*** Opening Extracted material ***

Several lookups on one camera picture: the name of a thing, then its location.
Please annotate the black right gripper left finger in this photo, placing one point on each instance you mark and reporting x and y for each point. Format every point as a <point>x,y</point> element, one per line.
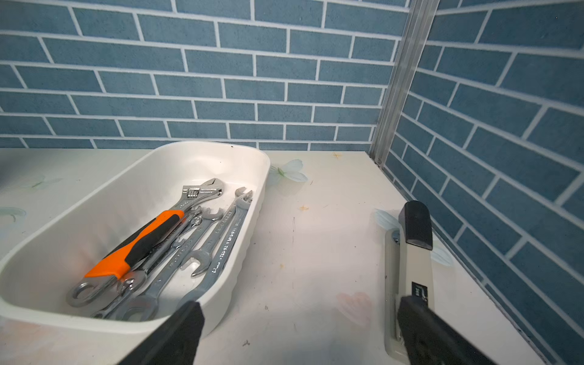
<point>174,342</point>

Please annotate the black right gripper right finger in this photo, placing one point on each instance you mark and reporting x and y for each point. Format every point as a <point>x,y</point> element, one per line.
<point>431,340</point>

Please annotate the orange black adjustable wrench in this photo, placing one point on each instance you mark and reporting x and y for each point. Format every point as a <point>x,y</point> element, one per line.
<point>120,260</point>

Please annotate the large silver combination wrench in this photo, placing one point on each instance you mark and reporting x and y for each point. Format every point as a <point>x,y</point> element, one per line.
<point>222,251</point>

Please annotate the small silver combination wrench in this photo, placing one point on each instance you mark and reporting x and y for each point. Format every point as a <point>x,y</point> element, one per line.
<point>131,282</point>

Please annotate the silver double open-end wrench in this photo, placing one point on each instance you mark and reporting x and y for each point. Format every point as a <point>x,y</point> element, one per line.
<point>145,306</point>

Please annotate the white plastic storage box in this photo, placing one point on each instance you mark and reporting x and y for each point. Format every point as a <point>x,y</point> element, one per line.
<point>37,273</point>

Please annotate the beige black stapler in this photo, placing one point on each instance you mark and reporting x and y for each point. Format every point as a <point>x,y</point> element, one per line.
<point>408,270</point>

*** Closing Extracted material ***

> [Task instructions] Lines from the start of the listing above through the line holding "<point>431,340</point>" are to be duplicated exactly, and nothing more; leave out the pictures.

> [Completed task]
Several lookups on one camera picture: the name of a thing, then its location.
Please annotate the black right gripper left finger in this photo, placing one point on each instance you mark and reporting x and y for each point. Format every point as a <point>x,y</point> element, one per line.
<point>174,342</point>

Please annotate the black right gripper right finger in this photo, placing one point on each instance you mark and reporting x and y for each point. Format every point as a <point>x,y</point> element, one per line.
<point>431,340</point>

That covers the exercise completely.